This is Cairo” – The Book of Cairo, ed. Raph Cormack

‘Do you remember Salim al-Ghayati?’

… ‘The politician?’ I asked cautiously.

‘Mmm hmm.’

‘Isn’t he the one whose son died of a heroin overdose, in that dancer’s apartment?’

He looked at me and smiled: ‘More or less. … The son died in an accident at home – he fell and smashed his head. The dancer owned an apartment in the same building. Heroin was one of the father’s habits. I flipped everything around, and now, after all these years, I see it as a kind of archetypal rumour.’

Talk by Mohammed Kheir (tr. By Kareem James Abu-Zeid)

tbocCairo. From a distance, it’s still an evocative word. Dare I say, romantic, even. The Pyramids and Pharaohs, camels and the Nile. An abundance of fresh dates and jocular fatties, à la Indiana Jones. Even the threat of a veiled assassin carries a certain mystique. Or maybe not. Perhaps the exotica has long since been struckthrough, old tales re-written by over-population, dwindling resources and the Islamically-themed terrorist. Up to you…

But what of Cairo for the Cairene? In particular the new generation, living not only under the long shadow that romantic past casts, but more presciently, those inheriting the failed ‘Arab Spring’. As the editor Raph Cormack points out, ‘…the city has entered into a state of enforced forgetfulness.’ And The Book of Cairo, the most recent addition to Comma Press’s Reading the City series,

‘…captures the strange mood post <this period>. … It tells the tale of a city that is struggling to forget itself.’

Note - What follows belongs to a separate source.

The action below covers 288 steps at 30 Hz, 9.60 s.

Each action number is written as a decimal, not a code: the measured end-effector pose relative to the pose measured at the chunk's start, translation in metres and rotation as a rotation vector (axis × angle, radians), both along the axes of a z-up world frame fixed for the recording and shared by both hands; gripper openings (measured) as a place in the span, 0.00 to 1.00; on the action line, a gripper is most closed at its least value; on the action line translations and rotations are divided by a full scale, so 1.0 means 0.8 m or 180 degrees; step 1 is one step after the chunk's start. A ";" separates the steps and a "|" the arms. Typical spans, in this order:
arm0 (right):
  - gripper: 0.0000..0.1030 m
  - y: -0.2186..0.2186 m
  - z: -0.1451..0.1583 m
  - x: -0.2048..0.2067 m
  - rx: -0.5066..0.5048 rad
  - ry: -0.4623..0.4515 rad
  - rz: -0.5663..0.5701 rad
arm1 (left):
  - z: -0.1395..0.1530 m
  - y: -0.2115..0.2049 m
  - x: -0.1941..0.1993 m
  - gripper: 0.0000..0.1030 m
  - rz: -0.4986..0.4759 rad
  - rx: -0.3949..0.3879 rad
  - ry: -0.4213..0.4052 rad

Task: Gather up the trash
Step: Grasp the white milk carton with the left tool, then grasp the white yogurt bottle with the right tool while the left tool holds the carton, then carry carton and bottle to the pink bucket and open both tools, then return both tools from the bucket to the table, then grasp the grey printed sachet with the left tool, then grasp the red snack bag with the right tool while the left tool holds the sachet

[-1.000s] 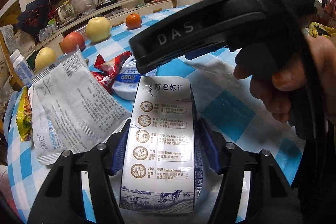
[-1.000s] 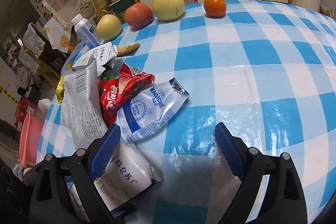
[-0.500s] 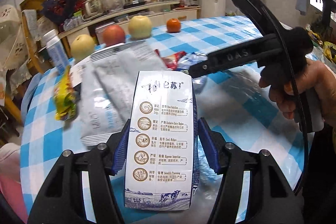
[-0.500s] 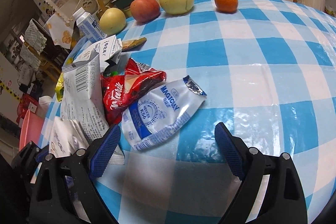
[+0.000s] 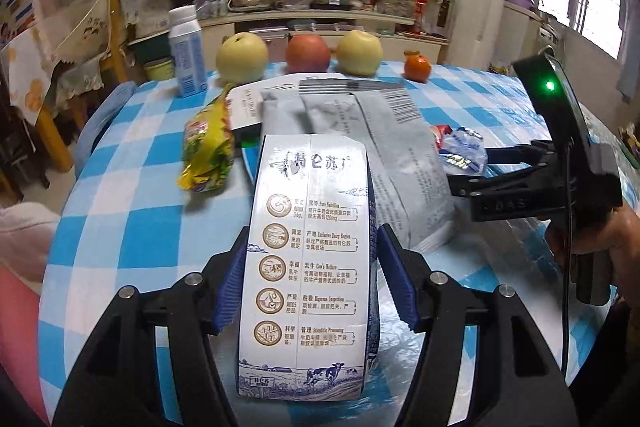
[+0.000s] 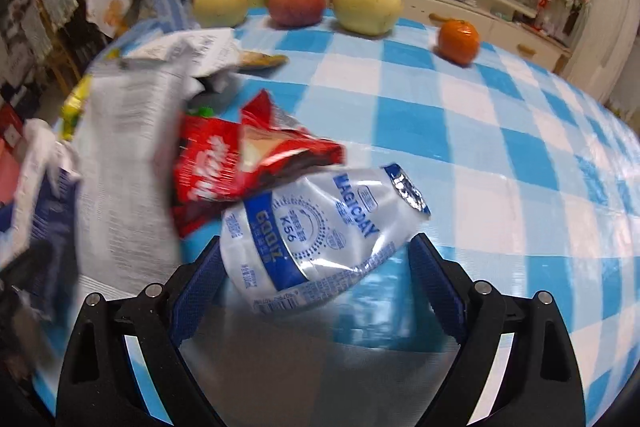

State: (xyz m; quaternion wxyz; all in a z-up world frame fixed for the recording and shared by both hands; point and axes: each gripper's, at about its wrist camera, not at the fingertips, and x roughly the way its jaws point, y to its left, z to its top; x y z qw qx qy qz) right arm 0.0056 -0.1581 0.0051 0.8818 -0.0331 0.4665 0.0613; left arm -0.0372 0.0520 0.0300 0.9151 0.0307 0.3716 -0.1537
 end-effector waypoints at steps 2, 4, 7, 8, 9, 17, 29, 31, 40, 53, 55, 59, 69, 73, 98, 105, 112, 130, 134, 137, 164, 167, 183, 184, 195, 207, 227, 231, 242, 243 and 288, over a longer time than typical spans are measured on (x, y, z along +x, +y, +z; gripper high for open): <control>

While the collection is no mono-culture, this mood echoes throughout. In stories such as Hassan Abdel Mawgoud’s ‘Into the Emptiness’ (tr. by Thoraya El-Rayyes), there is a repeated sense of paranoia and disconnection. Of one’s headspace becoming murky, and with no buddy to share the burden with, increasingly unhealthy. In Mawgoud’s story, there is palpable claustrophobia in his protagonist’s isolation – in his quest for human connection, however trivial, to affirm his own sense of self. Like some timid Frankenstein, the man is so suspicious of his surroundings that he has to re-learn the rules of social interaction, as if a child. It’s dystopian, though without being futuristic – Mawgoud’s tale is very clearly of the here and now. Eman Abdelrahim’s ‘Two Sisters’ (tr. By Ruth Ahmedzai Kemp) also riffs on the same ideas – of escape and distrust, and that the dystopia of the future has already arrived. It’s fantastical, though written with no air of being unreal. When the protagonist recounts,

‘We started meeting in his room on a regular basis. … We’d laugh, watch films, have sex, eat raw meat…’,

you almost don’t double-take.

There’s a surprising lack of overtly political stories in this collection; stories that seek confrontation. The majoritarian reaction to intractable macro-level problems, seems to be a retreat into the private space. And here there’s a strong parallel with The Book of Tehran, however while the Tehrani’s answer is basically to perfect their feng shui living room, the Cairene seems happier to take drugs and fuck. And nowhere is this better captured than in ‘Siniora, an outstanding piece of short fiction by Ahmed Naji (tr. by Elisabeth Jacquette). In this story of youthful obsession, lust, envy and ultimately, defeat, Naji pours over two things in exacting detail – recipes for making hashish and the girlfriend’s vagina. The latter in particular might seem gratuitous, but it’s not – it serves not to amuse or titillate, but rather to underscore that obsessiveness which consumes the main character. It’s brilliantly done – and throws light not only on a younger, off-grid Cairo, but also on contemporary Egyptian fiction.

Any Cop?: In The Book of Cairo, you’ll find no Pyramids. No doe-eyed camels and no majestic Nile. Here you’ll find gender politics, idiot bureaucrats and corrupt officials, but in the main, these stories are about the ways, active and passive, that a pall of oppression gets broken down, assimilated, absorbed and expelled. ‘Forget what you know – this is Cairo’, ten compelling new voices are saying. And through some delicious storytelling, they deserve your time.